The electrolytic capacitor provides higher capacitance than the electrostatic capacitor and is rated in microfarads (μF), which is a million times larger than a pico-farad. These capacitors deploy a moist separator and are used for filtering, buffering and signal coupling. Similar to a battery, the electrostatic capacity has a positive and negative that must be observed.
The third type is the supercapacitor, rated in farads, which is thousands of times higher than the electrolytic capacitor. The supercapacitor is used for energy storage undergoing frequent charge and discharge cycles at high current and short duration.
BaTiO3 nano particles can be used to develop ceramic/polymer nano composite super capacitor materials with high permitivity, low leakage and high dielectric breakdown strength. Surface modification is an important topic to disperse ceramic nano particles in polymer recipies. Various types of functional ligands are used to control wetting, contact angle, friction, encapsulation, passivation properties. Super capacitors are good substitutes for lithium ion and lead acid battery technologies. Super capacitors have much potantial to store energy per kilogram as a lithium – ion battery and charge up in less than four minutes.

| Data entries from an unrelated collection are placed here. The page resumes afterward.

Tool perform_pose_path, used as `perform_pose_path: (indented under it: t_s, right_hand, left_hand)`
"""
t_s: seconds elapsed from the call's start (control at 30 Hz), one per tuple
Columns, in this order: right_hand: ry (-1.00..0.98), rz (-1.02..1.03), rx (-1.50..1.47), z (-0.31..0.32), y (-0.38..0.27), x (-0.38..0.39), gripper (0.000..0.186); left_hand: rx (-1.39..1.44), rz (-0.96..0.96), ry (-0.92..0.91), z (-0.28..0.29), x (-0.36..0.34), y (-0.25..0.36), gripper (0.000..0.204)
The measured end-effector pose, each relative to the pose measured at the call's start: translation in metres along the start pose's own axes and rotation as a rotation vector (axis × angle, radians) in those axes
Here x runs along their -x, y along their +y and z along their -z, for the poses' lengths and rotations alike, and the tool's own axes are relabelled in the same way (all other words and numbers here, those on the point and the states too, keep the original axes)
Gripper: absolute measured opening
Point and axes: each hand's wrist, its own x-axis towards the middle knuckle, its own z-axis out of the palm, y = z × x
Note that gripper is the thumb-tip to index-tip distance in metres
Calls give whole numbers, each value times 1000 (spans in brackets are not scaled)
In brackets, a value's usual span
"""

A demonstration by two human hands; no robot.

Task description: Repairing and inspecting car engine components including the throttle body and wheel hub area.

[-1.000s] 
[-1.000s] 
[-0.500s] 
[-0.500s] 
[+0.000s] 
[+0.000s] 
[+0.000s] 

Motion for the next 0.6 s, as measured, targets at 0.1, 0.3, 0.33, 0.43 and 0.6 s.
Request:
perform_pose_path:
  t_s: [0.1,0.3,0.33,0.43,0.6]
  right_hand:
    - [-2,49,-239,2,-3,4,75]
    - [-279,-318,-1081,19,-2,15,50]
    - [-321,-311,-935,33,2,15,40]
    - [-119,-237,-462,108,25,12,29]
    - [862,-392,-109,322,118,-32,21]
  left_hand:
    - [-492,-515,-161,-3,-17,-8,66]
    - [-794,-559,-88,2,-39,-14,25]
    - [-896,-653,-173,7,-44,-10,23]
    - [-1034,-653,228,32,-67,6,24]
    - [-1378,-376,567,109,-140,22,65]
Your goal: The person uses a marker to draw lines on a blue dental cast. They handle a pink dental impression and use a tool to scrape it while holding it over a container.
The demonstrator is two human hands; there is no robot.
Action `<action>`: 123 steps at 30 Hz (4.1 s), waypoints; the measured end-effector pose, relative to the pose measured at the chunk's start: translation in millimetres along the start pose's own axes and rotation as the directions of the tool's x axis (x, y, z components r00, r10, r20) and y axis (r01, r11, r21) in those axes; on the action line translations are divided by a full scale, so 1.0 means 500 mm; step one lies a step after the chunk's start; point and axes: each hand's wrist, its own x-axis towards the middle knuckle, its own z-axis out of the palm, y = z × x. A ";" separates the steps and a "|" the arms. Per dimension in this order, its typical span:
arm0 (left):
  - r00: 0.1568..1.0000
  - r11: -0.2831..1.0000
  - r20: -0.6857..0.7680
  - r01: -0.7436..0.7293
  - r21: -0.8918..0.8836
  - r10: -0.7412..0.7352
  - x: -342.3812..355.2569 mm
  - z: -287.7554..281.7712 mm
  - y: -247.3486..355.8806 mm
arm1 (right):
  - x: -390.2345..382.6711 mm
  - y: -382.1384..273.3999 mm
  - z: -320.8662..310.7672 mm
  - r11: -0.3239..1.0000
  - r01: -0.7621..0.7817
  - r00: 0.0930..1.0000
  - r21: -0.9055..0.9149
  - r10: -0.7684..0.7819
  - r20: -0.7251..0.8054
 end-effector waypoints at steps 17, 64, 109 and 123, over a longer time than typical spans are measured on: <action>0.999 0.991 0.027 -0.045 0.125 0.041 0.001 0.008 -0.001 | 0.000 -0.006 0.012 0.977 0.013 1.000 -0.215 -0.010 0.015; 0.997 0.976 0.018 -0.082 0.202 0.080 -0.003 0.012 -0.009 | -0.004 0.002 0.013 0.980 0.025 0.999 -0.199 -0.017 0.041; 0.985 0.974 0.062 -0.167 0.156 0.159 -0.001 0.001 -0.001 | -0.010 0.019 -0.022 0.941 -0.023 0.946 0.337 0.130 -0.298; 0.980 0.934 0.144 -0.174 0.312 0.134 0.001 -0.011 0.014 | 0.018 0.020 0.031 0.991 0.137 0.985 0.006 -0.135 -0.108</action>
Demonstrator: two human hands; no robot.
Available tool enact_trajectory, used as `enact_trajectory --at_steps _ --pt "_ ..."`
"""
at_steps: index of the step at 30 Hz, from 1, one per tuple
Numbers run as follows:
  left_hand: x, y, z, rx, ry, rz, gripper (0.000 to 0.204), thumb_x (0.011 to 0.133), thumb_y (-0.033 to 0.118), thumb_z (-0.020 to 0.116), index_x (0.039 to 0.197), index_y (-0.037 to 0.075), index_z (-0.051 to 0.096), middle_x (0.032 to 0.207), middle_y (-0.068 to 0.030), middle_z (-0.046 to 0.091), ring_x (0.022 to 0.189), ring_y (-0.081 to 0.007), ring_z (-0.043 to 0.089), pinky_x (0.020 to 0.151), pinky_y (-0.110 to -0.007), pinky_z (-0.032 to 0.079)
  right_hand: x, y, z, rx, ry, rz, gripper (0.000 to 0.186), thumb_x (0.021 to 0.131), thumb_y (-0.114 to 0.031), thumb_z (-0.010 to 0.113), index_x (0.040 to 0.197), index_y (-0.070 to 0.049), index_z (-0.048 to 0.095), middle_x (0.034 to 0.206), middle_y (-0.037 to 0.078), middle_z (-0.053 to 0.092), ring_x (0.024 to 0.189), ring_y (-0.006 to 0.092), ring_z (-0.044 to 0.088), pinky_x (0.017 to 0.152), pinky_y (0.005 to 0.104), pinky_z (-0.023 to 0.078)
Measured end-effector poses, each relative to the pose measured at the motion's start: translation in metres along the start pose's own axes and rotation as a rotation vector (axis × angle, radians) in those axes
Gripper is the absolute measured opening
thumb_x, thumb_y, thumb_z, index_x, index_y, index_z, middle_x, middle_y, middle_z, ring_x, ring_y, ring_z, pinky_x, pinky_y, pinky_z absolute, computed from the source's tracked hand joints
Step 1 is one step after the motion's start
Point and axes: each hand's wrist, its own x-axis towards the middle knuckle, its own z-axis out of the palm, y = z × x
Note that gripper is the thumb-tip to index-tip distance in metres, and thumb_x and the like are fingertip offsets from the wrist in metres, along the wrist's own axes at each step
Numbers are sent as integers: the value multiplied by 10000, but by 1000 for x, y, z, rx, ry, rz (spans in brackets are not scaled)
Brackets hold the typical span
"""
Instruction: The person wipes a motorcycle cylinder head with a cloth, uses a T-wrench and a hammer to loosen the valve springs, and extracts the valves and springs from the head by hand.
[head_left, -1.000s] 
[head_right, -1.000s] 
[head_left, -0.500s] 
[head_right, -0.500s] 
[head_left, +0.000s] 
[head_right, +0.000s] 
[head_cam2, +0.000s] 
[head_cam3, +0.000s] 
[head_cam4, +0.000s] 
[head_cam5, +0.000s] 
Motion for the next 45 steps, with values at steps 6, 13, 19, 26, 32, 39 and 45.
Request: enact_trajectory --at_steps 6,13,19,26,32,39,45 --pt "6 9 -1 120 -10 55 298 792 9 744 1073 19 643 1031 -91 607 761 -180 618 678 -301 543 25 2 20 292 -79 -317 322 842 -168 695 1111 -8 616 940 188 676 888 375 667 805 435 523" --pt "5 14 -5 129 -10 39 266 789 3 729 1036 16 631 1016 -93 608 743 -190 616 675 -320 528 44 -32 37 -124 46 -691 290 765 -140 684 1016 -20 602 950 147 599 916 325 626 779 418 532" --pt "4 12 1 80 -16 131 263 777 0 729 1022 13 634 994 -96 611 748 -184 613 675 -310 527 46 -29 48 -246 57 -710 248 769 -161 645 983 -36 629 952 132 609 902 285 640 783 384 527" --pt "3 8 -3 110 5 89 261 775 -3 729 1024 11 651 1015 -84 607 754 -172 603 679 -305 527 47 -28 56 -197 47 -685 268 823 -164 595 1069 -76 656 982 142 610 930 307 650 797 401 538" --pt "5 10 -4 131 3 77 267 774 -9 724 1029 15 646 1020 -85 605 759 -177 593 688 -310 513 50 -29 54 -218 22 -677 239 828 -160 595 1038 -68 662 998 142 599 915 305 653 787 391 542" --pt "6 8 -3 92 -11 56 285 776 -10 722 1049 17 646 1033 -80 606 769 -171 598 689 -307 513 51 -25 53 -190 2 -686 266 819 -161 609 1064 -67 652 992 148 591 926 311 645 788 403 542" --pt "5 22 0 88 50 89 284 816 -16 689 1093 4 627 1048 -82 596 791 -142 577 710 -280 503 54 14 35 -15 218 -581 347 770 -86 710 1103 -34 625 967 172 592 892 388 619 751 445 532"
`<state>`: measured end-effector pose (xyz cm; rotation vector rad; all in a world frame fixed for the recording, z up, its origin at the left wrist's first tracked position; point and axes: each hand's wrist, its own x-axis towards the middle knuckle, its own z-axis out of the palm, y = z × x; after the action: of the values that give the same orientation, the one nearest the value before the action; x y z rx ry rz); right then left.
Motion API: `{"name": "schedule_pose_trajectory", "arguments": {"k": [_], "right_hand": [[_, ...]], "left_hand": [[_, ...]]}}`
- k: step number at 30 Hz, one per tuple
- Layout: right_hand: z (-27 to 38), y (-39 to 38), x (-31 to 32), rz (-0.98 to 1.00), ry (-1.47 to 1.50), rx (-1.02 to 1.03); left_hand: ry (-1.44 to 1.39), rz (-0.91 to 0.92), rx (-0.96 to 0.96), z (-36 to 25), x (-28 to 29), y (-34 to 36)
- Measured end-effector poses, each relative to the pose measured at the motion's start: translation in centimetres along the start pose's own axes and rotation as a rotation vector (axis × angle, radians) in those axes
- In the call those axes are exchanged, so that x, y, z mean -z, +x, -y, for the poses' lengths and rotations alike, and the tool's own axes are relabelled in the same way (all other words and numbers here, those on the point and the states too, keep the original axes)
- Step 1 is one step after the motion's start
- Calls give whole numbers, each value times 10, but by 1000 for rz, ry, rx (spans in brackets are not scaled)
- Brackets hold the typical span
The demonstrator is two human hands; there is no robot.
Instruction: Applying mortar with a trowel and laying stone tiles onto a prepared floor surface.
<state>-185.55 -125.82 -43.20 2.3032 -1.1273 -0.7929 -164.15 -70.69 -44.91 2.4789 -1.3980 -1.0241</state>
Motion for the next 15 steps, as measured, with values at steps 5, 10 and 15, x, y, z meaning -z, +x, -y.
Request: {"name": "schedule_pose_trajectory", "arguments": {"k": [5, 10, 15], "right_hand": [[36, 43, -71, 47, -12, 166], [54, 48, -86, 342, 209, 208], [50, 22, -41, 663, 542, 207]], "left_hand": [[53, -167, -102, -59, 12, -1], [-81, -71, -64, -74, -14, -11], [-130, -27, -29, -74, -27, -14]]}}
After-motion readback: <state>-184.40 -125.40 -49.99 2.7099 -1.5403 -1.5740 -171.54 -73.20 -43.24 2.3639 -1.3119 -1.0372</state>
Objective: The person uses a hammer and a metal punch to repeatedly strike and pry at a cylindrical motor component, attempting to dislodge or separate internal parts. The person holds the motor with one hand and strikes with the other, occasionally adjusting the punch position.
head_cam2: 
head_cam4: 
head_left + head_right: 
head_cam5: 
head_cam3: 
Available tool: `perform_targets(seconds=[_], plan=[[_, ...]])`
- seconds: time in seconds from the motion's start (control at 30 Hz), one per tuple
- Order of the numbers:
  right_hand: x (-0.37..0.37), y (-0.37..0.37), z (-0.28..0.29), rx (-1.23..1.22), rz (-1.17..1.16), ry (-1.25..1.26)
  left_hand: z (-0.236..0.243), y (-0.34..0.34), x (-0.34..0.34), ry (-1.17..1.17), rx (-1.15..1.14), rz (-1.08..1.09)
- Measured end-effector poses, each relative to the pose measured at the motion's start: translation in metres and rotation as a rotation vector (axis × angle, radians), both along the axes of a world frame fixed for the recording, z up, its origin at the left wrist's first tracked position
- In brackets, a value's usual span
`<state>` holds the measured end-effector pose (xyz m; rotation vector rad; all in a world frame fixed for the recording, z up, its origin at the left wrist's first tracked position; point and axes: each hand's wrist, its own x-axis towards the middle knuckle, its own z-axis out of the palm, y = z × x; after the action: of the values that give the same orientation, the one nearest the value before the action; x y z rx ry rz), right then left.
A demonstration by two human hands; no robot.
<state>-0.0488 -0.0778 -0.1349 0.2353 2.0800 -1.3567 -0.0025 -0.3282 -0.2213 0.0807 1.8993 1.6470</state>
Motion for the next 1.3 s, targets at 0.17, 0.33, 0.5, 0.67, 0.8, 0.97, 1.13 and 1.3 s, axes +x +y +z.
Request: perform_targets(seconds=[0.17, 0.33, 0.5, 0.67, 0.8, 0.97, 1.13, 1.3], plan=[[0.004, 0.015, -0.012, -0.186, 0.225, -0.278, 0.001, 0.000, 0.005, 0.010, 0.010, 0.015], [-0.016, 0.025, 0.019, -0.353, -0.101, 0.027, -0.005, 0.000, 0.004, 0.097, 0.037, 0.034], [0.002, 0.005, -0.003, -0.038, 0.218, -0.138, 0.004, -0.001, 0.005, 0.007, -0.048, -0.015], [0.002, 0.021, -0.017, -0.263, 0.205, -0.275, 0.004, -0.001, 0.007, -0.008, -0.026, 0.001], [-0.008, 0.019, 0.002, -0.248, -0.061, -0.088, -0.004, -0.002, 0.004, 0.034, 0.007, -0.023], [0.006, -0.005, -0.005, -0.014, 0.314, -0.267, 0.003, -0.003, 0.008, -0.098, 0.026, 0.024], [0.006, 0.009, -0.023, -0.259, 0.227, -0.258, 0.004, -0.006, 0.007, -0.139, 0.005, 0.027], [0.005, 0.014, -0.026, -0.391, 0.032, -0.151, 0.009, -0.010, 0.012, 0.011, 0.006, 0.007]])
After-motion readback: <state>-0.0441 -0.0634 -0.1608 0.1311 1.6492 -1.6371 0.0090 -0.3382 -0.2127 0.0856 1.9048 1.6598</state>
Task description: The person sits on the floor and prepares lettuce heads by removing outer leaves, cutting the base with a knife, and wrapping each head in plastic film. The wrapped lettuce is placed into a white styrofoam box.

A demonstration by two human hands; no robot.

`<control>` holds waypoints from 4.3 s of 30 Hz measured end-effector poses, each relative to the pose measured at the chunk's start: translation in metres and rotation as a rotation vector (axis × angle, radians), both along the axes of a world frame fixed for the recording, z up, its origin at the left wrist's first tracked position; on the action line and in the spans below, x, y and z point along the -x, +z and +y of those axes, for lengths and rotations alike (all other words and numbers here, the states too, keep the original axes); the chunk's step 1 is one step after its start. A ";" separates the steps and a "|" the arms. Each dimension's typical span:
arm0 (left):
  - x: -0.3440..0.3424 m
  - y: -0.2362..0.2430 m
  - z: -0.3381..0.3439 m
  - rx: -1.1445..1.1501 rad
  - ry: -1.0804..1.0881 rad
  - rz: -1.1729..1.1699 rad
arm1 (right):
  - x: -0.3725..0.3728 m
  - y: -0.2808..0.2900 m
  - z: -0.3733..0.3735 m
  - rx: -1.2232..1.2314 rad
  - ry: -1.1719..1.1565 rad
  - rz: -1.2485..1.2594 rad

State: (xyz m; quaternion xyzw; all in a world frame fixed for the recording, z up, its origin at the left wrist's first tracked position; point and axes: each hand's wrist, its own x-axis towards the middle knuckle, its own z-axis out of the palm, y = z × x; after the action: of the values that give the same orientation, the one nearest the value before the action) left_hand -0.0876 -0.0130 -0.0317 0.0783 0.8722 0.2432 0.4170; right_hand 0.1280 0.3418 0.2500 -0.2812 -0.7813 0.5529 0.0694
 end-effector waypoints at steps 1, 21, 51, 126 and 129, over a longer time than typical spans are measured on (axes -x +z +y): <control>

For electronic design engineers, other important supercapacitor characteristics include high power densities and very long lifetimes regardless of the number of charge cycles. This is a distinct advantage over batteries.
These characteristics complement many new applications characterized by widely varying energy requirements such as with smartphones. In these applications, they can be used to extend battery life. Supercapacitors are also displacing both conventional capacitors and batteries in many mature applications (http://www.mouser.com.tr/applications/new-supercapacitor-applications/). Trains, planes, and automobiles (as well as trucks) account for about 40 percent of today’s $400 million worldwide supercapacitor market, according to market researcher Paumanok Publications Inc. Transportation applications include maglev trains, power and braking recuperation systems, truck lifts, and track switching.
Of more interest to the typical design engineer are consumer electronics, computer, and communications applications. Supercapacitors are frequently designed into these products for memory protection. Internal back-up power is another common application. The supercapacitor can be used either as a battery replacement or as a short-term redundant back-up supply.
Using micro and nano Technologies offers new approaches for insulating systems to use at relatively high temperatures and electrical stress. Barium titanate, barium strontium titanate, aluminium nitride, doped zinc oxide etc. can be used as fillers to increase the dielectric coefficient of polymers. For example nuclear plants require advanced materials for electrical equipment which are resistant to low and high energy radiations.